Delivery Clinical Trial
Official title:
Effect of the Type of Maternal Pushing During the Second Stage of Labor on Obstetric and Neonatal Outcome: a Multicenter Randomized Trial
The objective of this randomized clinical trial is to assess and compare the effectiveness of directed closed-glottis (Valsalva) pushing (pushing while holding one's breath) vs. directed open-glottis pushing (pushing during a prolonged exhalation) during the second stage of labor. The study hypothesis is that open-glottis pushing results in better maternal and neonatal outcomes, in particular for maternal pelvic floor and continence function.

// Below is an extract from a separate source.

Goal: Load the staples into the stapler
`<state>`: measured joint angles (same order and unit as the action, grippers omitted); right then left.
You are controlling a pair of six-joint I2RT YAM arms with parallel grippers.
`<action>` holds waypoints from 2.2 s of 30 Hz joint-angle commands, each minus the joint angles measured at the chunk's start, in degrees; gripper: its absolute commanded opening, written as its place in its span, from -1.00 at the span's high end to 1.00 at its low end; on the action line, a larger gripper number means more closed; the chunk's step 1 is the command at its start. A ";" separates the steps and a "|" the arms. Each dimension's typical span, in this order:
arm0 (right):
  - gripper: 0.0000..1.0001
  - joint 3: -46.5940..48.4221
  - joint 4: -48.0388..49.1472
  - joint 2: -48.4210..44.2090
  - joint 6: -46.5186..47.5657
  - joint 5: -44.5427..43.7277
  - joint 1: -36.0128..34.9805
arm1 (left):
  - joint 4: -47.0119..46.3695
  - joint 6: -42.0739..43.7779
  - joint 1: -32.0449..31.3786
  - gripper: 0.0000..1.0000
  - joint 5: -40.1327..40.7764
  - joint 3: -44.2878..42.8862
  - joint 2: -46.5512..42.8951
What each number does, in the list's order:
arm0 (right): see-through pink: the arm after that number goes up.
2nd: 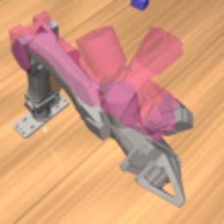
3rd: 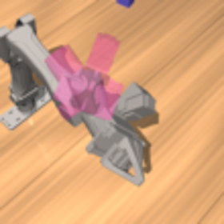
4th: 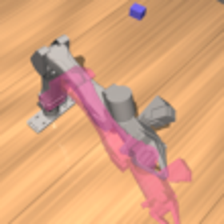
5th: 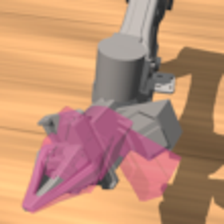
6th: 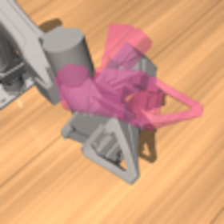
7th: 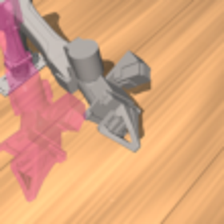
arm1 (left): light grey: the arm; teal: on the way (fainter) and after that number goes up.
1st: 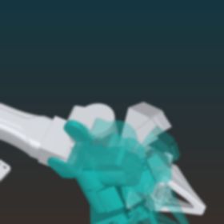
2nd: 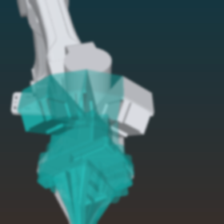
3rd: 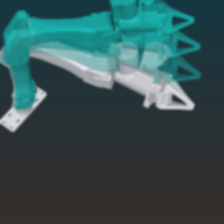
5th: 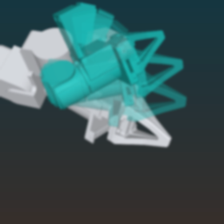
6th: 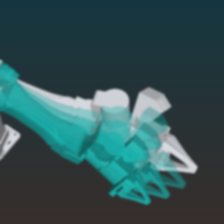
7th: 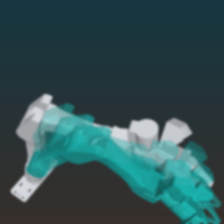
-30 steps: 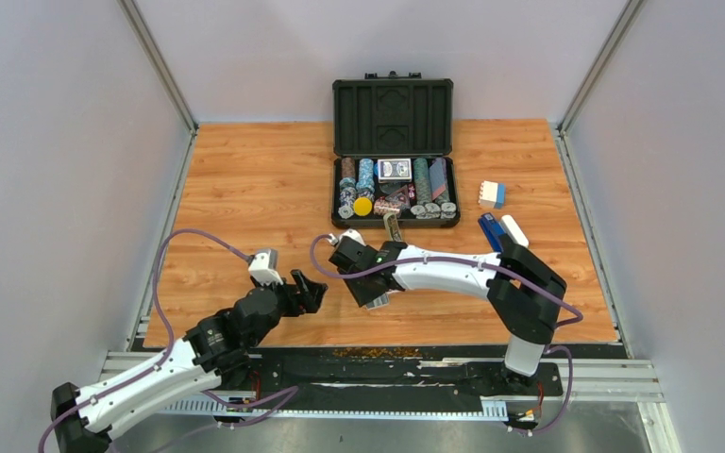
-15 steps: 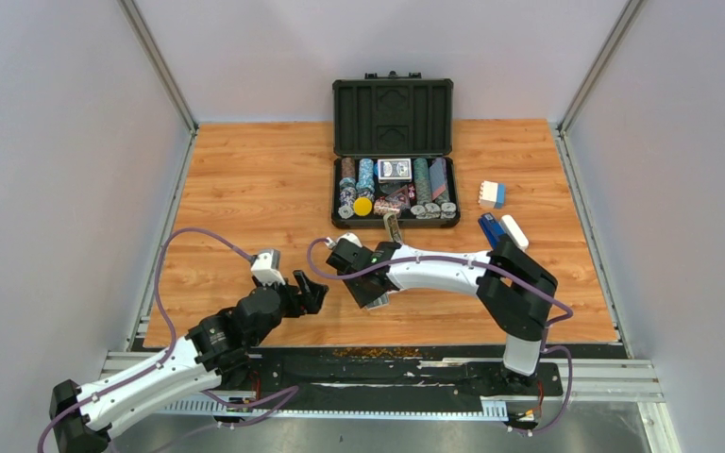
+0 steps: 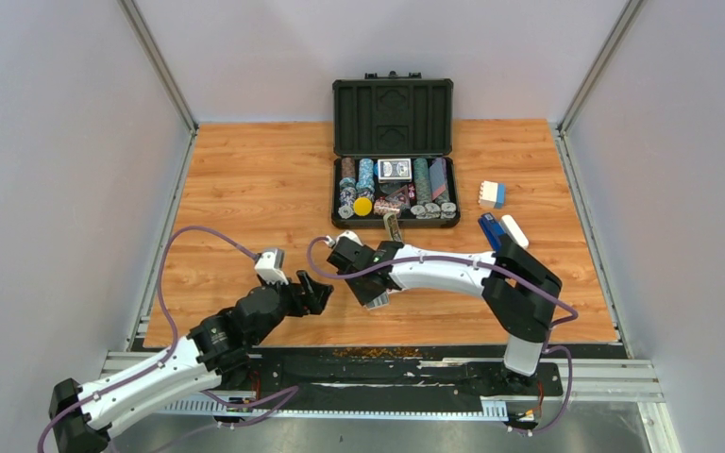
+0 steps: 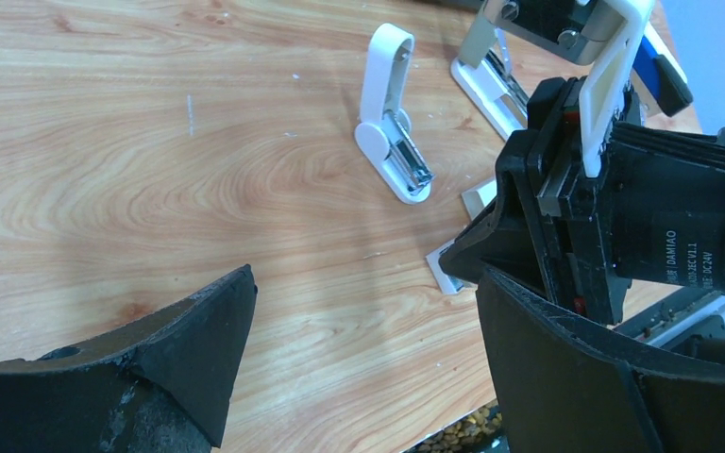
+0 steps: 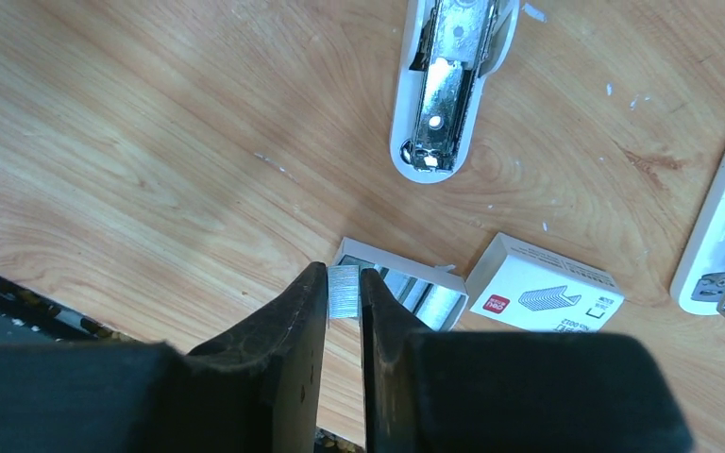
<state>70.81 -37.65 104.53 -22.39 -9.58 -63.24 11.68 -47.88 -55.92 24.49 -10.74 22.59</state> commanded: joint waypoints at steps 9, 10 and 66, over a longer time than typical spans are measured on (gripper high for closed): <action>0.64 -7.88 10.27 -14.84 0.78 1.02 0.92 | -11.19 2.16 -0.20 -0.95 -3.69 0.86 1.81; 0.65 -9.33 11.89 -16.48 1.04 1.09 1.22 | -11.31 1.29 -0.22 -0.97 -3.77 1.04 1.64; 0.58 -45.79 67.26 -56.69 23.67 0.92 1.70 | -45.15 -48.11 4.89 -0.53 -28.31 -15.10 35.66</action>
<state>25.10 25.56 47.53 1.19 -9.52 -61.63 -28.56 -92.71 -50.33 -3.29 -26.41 57.54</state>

This is a multicenter randomized, clinical trial: directed closed-glottis pushing (pushing
while holding one's breath) vs. directed open-glottis pushing (pushing during a prolonged
exhalation) during the active phase of labor during which the fetus descends through the
birth canal (second stage).
Study plan and procedures:
During prenatal care visits, women will be informed about the study by posters hung in
maternity units and midwives' offices.
All participating staff — that is, all professionals teaching childbirth preparation and
parenthood classes who agree to participate in the study and midwives, who will include and
randomize the women and will then manage the delivery -- will be trained in advance in both
pushing techniques so that they can teach and support the women. A video intended
specifically for professionals will be produced for the study and will make it possible to
standardize the instruction that the professionals provide the women about each type of
pushing.
Midwives (both hospital-based and in private practice) who lead childbirth preparation and
parenthood classes will inform women of the study's existence. During one class session,
pregnant women will receive structured instruction, including a video specifically created
for the women in the study, describing both types of directed pushing. They will also have
access to this training video, which will be available online at the website of the Auvergne
perinatal health network (https://www.auvergne-perinat.org/). They will also receive a
written brochure about the study.
Moreover, those who have completed this instruction will receive a card attesting to this
instruction, which they will be asked to keep with their blood group cards (to minimize the
possibility of losing it). This information will also be included in their paper obstetrics
records and in their electronic records, in the section "action to be taken."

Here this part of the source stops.